TASK INSTRUCTIONS » Which lines in the records below contain the word "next"? Copy each one.

■ ■ ■ ■ ■

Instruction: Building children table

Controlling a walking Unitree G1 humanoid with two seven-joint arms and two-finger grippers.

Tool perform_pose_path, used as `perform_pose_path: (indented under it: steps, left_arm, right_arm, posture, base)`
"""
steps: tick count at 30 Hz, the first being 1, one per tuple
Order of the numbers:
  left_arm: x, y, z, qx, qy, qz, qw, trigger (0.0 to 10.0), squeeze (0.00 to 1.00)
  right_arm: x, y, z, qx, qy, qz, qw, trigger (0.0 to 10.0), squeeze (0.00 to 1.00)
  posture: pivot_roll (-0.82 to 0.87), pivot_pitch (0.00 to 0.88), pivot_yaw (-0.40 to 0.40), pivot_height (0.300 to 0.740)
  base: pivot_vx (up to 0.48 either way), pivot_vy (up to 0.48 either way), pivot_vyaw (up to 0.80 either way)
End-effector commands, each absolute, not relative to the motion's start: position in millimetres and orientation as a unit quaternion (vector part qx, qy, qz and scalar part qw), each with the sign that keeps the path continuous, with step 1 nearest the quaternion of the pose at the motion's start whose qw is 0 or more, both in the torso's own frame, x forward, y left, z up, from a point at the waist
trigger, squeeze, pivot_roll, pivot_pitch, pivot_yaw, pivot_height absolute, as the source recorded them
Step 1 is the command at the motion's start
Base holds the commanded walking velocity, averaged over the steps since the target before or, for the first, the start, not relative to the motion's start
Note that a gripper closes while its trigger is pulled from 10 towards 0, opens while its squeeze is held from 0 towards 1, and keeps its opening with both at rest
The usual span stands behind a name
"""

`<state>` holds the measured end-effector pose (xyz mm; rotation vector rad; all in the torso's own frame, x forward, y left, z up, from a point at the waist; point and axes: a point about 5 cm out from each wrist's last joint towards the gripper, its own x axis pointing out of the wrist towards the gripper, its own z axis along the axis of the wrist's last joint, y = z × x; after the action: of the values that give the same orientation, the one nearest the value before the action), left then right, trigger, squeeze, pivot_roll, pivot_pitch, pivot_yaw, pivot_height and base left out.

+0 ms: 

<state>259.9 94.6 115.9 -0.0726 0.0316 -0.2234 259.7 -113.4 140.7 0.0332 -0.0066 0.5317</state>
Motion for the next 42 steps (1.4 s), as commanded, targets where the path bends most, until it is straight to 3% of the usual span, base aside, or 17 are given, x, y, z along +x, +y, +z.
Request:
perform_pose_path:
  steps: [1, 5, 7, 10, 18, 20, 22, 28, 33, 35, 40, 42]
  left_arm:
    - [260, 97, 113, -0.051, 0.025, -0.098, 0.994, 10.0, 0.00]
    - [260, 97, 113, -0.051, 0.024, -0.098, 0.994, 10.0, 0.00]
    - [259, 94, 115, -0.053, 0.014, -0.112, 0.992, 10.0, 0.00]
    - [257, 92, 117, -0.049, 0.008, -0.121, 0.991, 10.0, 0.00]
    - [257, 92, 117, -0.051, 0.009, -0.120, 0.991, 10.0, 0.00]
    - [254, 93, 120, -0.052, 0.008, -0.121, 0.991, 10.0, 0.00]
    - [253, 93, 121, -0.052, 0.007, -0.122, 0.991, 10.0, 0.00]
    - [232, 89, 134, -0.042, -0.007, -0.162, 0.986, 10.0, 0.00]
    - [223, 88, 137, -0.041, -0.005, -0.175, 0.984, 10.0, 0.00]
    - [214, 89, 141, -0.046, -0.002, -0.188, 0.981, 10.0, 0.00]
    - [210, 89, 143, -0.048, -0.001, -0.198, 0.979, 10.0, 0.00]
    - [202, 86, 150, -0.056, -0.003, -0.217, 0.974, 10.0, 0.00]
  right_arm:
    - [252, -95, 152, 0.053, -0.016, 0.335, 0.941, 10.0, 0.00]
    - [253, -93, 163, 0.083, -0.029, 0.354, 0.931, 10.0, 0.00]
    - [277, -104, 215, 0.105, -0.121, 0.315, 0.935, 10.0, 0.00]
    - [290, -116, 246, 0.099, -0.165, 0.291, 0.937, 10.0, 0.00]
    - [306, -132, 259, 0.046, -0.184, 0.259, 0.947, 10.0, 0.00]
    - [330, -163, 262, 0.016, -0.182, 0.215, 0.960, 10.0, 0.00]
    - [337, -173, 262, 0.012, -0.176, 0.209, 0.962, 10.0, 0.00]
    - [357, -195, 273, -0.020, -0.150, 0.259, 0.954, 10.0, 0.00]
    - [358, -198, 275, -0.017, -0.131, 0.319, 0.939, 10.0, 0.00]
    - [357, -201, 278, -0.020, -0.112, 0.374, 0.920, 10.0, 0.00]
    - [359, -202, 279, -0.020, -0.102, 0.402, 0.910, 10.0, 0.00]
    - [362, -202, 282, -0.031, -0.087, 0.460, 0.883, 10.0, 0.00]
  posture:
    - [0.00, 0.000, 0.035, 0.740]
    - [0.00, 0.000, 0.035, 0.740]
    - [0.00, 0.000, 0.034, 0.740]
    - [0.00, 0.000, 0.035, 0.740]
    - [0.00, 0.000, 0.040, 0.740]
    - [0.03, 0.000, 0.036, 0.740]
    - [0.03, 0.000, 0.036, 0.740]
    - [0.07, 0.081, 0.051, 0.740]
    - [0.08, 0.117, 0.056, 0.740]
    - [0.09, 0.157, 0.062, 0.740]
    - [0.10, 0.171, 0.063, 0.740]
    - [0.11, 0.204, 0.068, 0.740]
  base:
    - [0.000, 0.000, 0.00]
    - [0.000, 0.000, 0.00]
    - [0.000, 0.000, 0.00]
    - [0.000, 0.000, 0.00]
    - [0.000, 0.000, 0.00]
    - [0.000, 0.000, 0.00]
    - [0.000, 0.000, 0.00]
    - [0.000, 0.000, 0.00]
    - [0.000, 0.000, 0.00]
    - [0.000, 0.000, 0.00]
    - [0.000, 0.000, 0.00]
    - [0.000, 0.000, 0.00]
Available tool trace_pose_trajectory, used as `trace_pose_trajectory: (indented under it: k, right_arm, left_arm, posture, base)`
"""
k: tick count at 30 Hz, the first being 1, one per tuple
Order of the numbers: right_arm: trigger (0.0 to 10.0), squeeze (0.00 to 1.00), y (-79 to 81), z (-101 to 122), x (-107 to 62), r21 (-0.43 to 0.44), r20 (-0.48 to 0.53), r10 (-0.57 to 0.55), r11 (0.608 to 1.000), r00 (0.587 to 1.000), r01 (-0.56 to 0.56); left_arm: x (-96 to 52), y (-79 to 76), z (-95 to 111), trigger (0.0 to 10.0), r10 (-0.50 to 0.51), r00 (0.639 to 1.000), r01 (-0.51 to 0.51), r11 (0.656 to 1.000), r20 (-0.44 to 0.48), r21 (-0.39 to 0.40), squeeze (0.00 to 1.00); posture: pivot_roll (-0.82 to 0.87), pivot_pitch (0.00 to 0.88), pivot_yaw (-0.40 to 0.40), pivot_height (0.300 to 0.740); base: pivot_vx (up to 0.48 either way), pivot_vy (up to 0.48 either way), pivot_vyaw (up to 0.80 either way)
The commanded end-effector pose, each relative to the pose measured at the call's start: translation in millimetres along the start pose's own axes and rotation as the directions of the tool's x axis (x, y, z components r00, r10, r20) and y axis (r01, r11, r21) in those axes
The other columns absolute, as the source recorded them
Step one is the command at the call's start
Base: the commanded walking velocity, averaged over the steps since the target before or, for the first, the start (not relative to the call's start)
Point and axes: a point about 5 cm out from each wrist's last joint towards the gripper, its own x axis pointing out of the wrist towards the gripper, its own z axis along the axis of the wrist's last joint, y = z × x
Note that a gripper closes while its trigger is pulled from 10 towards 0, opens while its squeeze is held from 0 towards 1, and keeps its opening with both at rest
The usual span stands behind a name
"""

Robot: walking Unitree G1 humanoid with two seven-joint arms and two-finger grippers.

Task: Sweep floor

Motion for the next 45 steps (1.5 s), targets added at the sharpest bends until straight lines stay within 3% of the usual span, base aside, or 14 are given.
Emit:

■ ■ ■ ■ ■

RESULT »
Motion for the next 42 steps (1.4 s), as commanded, targets where the path bends most, until it is straight to 3% of the usual span, base aside, or 17 are given, x, y, z along +x, +y, +z.
Motion for the next 45 steps (1.5 s), targets added at the sharpest bends until straight lines stay within 3% of the usual span, base aside, or 14 are given.

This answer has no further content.